Способ, с помощью которого критик приходит к истине, – это столь загадочная форма духовного освоения, что если мы захотим описать все так, как оно происходит, без обиняков, то нас никто не поймет, нам никто не поверит. Так, мы вынуждены предъявлять как gradus ad veritatem (объективное доказательство) те элементы, которые, благодаря науке, скапливаются на поверхности, как проверка убеждения, сформировавшегося на более глубоком уровне.
Таким образом, обретение истины здесь явно противопоставлено ее трансляции. Первое состоит в синтетическом, непосредственном, интуитивном суждении; вторая – в суждении аналитическом, опосредованном и как таковом подлежащем проверке.

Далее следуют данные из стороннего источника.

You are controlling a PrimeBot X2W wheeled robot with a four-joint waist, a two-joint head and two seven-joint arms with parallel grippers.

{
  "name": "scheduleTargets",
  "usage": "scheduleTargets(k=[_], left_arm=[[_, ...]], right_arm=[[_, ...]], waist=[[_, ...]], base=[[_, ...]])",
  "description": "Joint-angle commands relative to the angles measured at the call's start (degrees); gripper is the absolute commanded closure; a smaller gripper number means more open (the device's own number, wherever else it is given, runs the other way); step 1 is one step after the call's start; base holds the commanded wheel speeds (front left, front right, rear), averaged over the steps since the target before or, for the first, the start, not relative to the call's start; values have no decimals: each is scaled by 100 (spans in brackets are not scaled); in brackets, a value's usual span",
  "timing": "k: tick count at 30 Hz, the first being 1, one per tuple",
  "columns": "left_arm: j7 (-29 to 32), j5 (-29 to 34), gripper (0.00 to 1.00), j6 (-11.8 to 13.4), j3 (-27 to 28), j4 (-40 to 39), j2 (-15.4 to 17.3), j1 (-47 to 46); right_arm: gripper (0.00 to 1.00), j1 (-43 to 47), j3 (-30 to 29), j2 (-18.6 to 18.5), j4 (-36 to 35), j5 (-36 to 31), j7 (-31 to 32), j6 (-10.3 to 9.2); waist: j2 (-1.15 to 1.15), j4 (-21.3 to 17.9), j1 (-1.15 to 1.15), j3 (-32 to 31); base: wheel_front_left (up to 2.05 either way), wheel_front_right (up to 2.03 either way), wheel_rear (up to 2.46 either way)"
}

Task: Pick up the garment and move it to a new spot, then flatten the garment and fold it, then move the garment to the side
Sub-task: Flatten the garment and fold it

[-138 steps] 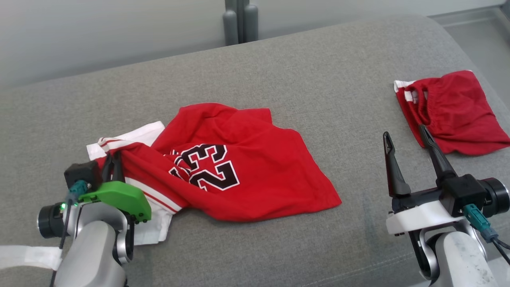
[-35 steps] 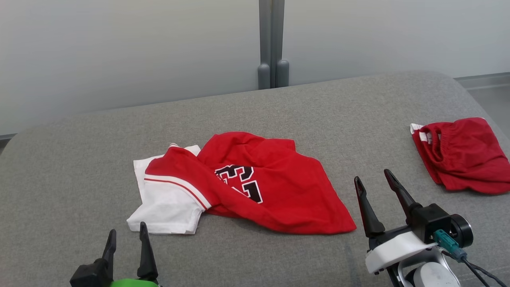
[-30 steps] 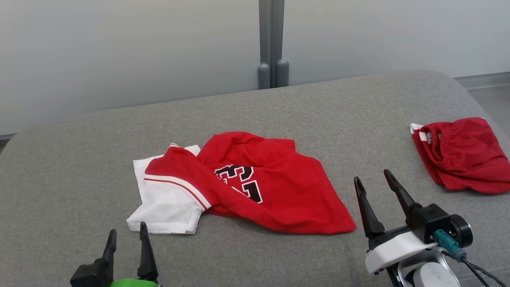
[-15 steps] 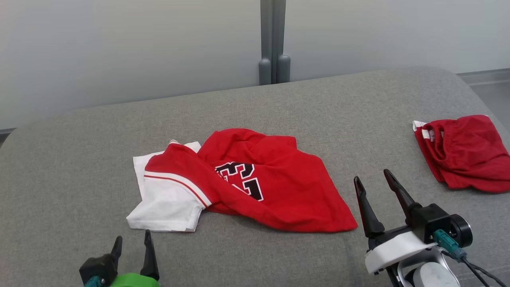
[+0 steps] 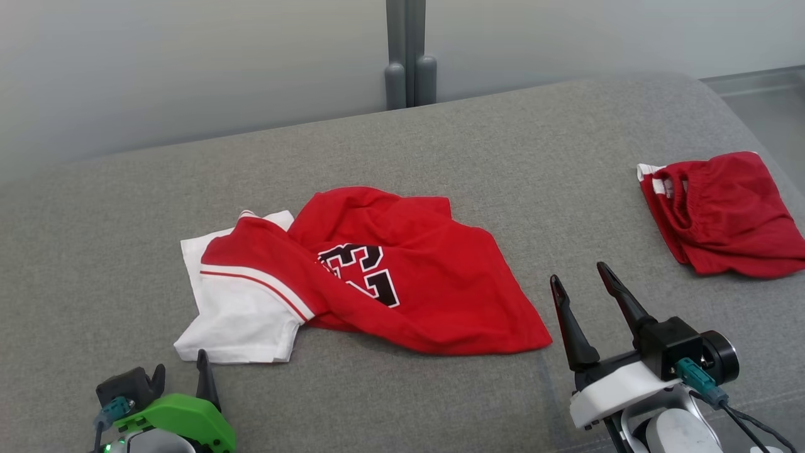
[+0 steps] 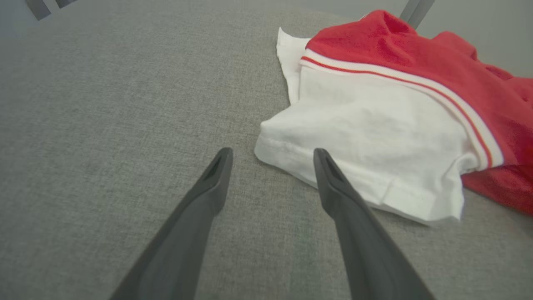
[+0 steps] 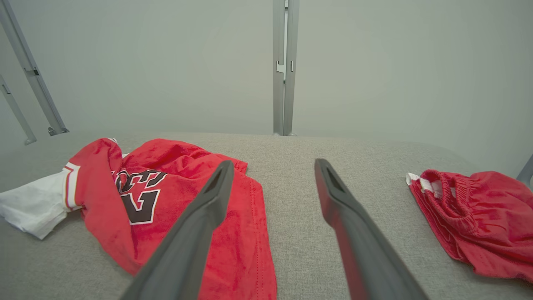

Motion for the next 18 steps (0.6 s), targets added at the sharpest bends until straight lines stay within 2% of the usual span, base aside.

Лонги продолжает:
Допустим, я скажу: уверенность в том, что данное творение принадлежит фра Бартоломео, зародилась во мне сразу же в силу качественного тождества, которое мой дух усматривал между витальной и даже пламенной манерой обращения с чувственной и безупречной академической техникой, заметной в этом произведении, и собственным, присущим в последние годы XV века лишь фра Бартоломео стилем. На это мне бы возразили: вторая часть утверждения предполагает наличие целого набора исторических сведений, позволивших мне использовать указательное местоимение «quello» («тот»), хронологизм «последние годы XV века», ограничительную частицу «лишь», корреляцию с человеком по имени «Фра Бартоломео». Тогда я бы ответил: к мысли о тождестве я мог бы прийти и без особенных знаний о хронологии и об исторических персонажах. Впрочем, я не отрицаю, что восприимчивость к формам следует подпитывать сведениями об их разнообразии, по большому счету это уже и есть зачаточная и абстрактная история.

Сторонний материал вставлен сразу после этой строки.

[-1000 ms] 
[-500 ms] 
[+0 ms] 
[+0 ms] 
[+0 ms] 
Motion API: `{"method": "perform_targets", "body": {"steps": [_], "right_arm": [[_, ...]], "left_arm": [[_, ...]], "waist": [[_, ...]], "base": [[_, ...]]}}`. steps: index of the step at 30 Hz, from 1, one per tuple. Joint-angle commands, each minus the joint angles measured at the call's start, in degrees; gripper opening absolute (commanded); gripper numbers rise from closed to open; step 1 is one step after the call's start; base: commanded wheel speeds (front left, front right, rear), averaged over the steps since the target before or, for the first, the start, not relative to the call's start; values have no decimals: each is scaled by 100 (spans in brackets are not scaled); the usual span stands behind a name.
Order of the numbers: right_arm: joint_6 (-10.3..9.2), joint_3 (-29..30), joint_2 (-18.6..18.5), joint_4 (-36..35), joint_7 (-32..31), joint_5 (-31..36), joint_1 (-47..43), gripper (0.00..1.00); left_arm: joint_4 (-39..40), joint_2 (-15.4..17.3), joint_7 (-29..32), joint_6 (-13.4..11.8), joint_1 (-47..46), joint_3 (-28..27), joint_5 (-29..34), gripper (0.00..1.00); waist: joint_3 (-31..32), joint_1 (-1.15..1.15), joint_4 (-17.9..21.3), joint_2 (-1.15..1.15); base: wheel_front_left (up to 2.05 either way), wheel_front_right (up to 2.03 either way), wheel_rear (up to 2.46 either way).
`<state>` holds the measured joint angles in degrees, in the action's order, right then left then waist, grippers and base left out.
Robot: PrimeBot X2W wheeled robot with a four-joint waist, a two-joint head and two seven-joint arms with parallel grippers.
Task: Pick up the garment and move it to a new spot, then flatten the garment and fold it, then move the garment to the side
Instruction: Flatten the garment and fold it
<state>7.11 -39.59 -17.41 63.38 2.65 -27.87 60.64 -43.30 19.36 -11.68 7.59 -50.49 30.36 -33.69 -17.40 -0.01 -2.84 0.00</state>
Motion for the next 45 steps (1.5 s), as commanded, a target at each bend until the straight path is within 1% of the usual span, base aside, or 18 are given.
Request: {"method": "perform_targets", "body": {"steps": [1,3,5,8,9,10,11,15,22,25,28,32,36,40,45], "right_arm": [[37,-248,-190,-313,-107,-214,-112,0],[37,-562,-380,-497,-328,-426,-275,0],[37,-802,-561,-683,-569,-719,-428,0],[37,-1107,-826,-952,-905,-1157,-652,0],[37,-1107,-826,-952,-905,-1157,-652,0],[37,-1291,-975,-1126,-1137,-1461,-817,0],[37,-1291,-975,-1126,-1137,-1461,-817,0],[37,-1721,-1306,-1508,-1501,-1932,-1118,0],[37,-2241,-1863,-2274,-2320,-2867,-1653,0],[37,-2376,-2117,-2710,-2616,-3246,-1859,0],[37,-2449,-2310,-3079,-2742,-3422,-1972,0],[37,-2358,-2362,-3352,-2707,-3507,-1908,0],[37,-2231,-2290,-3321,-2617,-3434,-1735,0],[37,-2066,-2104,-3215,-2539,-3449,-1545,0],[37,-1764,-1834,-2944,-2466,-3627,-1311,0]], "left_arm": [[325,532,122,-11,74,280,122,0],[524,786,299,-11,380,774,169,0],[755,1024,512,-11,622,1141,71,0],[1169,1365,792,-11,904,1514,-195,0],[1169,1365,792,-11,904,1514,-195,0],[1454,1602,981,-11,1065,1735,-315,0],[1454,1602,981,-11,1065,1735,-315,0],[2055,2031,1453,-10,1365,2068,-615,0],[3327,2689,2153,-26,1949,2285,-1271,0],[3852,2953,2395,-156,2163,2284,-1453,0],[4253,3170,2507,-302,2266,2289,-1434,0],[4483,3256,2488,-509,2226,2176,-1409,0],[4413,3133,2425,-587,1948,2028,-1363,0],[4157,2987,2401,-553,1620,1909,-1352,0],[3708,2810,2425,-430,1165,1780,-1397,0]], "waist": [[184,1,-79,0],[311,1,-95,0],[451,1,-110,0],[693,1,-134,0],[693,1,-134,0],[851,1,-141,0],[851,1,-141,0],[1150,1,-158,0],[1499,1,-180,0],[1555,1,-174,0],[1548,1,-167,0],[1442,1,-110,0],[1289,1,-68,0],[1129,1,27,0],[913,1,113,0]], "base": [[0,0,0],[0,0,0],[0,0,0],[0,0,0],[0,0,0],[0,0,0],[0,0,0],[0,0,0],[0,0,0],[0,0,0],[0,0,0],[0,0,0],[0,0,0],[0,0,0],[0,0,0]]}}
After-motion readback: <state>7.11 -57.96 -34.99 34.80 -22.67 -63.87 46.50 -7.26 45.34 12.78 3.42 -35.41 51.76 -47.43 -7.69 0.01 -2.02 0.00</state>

В заявлении об иррелевантности «особенных знаний о хронологии и об исторических персонажах» для задач атрибуции слышится точная перекличка с «историей искусства без имен и дат», которую предлагал Лонги в ответе Петракконе несколькими годами прежде. Однако «зачаточная и абстрактная история», необходимость которой Лонги здесь признает, кроме названия не имеет с историей ничего общего. На самом деле, речь идет о морфологии: о чрезвычайно богатом реестре форм, позволяющем уловить «differentia specifica» («специфическую особенность») тондо из галереи Боргезе и затем идентифицировать его автора с фра Бартоломео. Таким же образом, скажем, ботанику, благодаря его знакомству с семейством сосновых, достаточно одного взгляда, дабы отличить лист Pinus silvestris от листа Pinus pinea. Аналогия между двумя умственными операциями кажется очевидной: отдельный элемент (лист или картина) относят к определенному классу (Pinus silvestris, полотна фра Бартоломео), распознав его формальные черты. Во всем этом нет ничего мистического: просто-напросто мгновенное обобщение целой серии рациональных процессов[406]

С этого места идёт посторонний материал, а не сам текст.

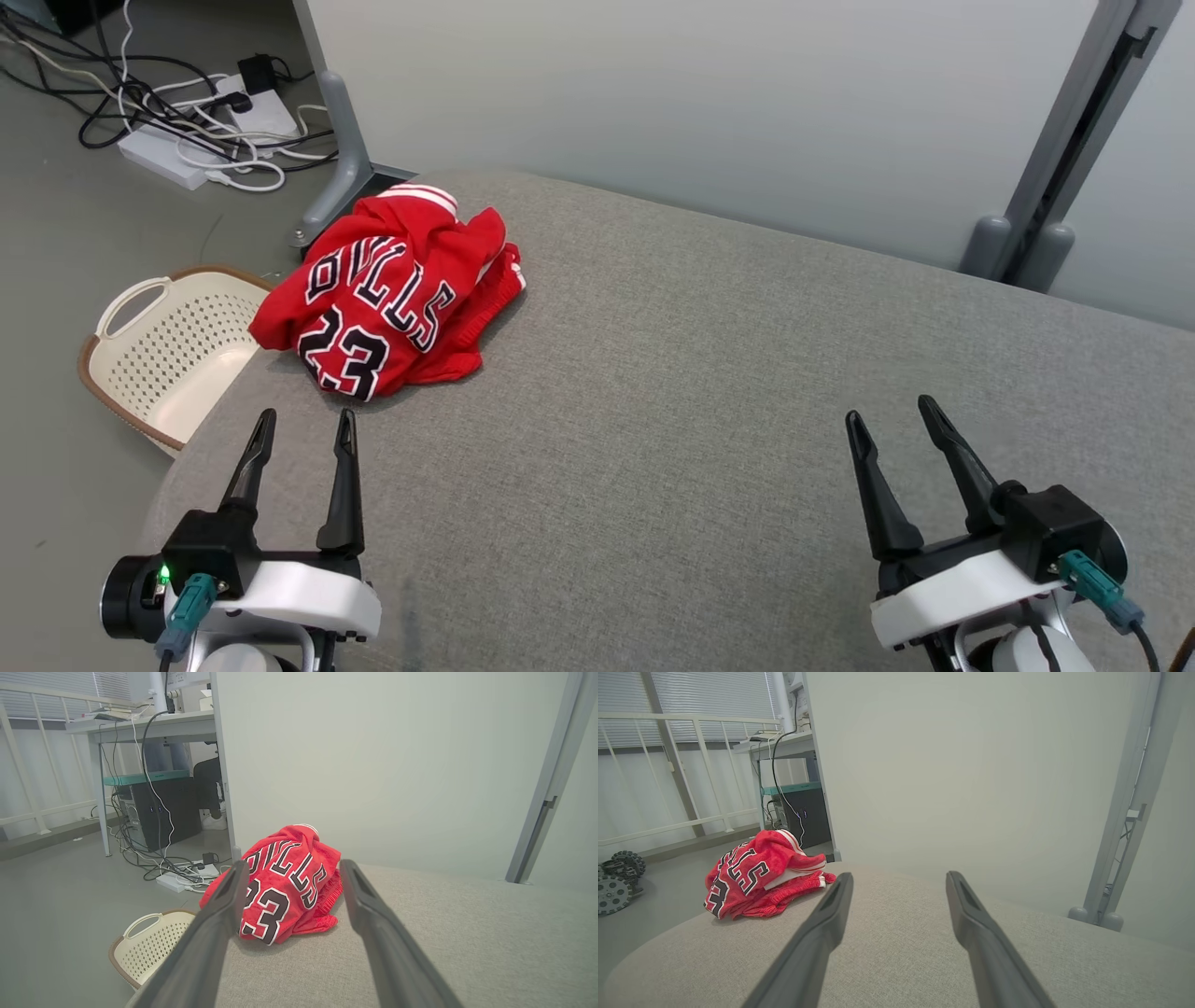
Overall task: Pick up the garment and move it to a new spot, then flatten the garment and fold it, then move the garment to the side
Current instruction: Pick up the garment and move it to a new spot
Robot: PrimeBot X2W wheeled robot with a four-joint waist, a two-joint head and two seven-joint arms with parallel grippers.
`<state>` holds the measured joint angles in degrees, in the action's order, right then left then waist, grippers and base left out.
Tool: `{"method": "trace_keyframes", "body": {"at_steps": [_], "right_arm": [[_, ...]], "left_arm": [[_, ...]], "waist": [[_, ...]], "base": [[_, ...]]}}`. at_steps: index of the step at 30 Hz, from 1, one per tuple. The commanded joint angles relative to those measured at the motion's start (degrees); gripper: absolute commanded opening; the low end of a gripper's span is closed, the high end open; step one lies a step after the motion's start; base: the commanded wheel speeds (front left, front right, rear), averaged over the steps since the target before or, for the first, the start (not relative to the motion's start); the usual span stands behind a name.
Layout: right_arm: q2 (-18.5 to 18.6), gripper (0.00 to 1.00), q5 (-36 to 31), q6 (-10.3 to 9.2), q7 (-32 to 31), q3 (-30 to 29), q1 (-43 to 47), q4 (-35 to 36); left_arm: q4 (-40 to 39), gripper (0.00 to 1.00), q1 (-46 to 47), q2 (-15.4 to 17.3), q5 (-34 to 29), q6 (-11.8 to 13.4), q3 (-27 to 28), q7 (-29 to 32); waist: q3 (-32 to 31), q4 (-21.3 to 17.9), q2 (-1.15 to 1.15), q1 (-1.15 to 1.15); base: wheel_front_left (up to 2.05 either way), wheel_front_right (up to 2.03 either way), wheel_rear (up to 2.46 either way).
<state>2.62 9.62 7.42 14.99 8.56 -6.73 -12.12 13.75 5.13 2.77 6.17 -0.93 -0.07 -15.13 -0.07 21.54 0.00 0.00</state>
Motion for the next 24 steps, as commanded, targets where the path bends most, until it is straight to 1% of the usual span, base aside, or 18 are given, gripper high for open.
{"method": "trace_keyframes", "body": {"at_steps": [1, 8, 16, 20, 24], "right_arm": [[0.5, 1.00, 0.0, 0.13, 0.3, 0.3, 0.1, -0.3], [0.5, 1.00, 0.0, 0.13, 0.3, 1.0, -0.1, -0.7], [0.5, 1.00, -0.1, 0.13, 0.3, 1.8, -0.6, -0.8], [0.5, 1.00, -0.2, 0.13, 0.3, 2.0, -0.9, -0.9], [0.5, 1.00, -0.3, 0.13, 0.3, 1.9, -1.0, -0.8]], "left_arm": [[0.1, 1.00, 0.1, 0.2, 0.4, 0.3, 0.2, 0.0], [0.5, 1.00, 0.0, 0.2, 0.2, 0.1, 0.3, 0.0], [0.7, 1.00, 0.3, 0.2, -0.1, 0.0, 0.7, 0.0], [0.9, 1.00, 1.3, 0.2, -0.2, -0.7, 1.3, 0.0], [2.4, 1.00, 3.1, 0.4, 2.4, -2.9, 2.0, 0.0]], "waist": [[-0.1, 0.4, 0.00, 0.00], [-0.3, 1.4, 0.00, 0.00], [0.0, 0.9, 0.00, 0.00], [0.3, 0.1, 0.00, 0.00], [0.8, -0.9, 0.00, 0.00]], "base": [[0.00, 0.00, 0.00], [0.00, 0.00, 0.00], [0.00, 0.00, 0.00], [0.00, 0.00, 0.00], [0.00, 0.00, 0.00]]}}
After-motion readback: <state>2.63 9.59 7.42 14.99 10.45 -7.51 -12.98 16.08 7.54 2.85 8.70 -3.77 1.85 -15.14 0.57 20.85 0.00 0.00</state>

. Впрочем, есть одно отличие: творческие личности, из которых состоит морфология Лонги, сколь бы однозначно они ни характеризовались, не являются ни изолированными, ни неизменными. Если пользоваться метафорами, то они – часть движущейся галактики, внутри которой малые светила отклоняются от орбиты, будучи притянуты светилами большего размера; астероиды сталкиваются с планетами и распадаются. Интеллектуальный проект Лонги можно было бы назвать динамической морфологией. Проект грандиозный, который, как известно, гуманитарные и естественные науки различным образом реализуют начиная с XIX века. Однако динамическая морфология становится основанием для «ряда исторического развития, чья связь с каждой из хронографических серий тем не менее несущественна». Мир художественных форм полностью отделен от мира повседневности (в этом, как хорошо увидел Гарболи, источник отвращения Лонги ко всякому эстетизму, основанному на смешении искусства и жизни)[407]. Попытка «био-хронологической критики» возвести мост между первым и вторым абсолютно иллюзорна. Реконструированная историком-знатоком хронология произведений искусства в этом случае будет чисто относительной, а ее совпадение с календарными датами – чисто символическим.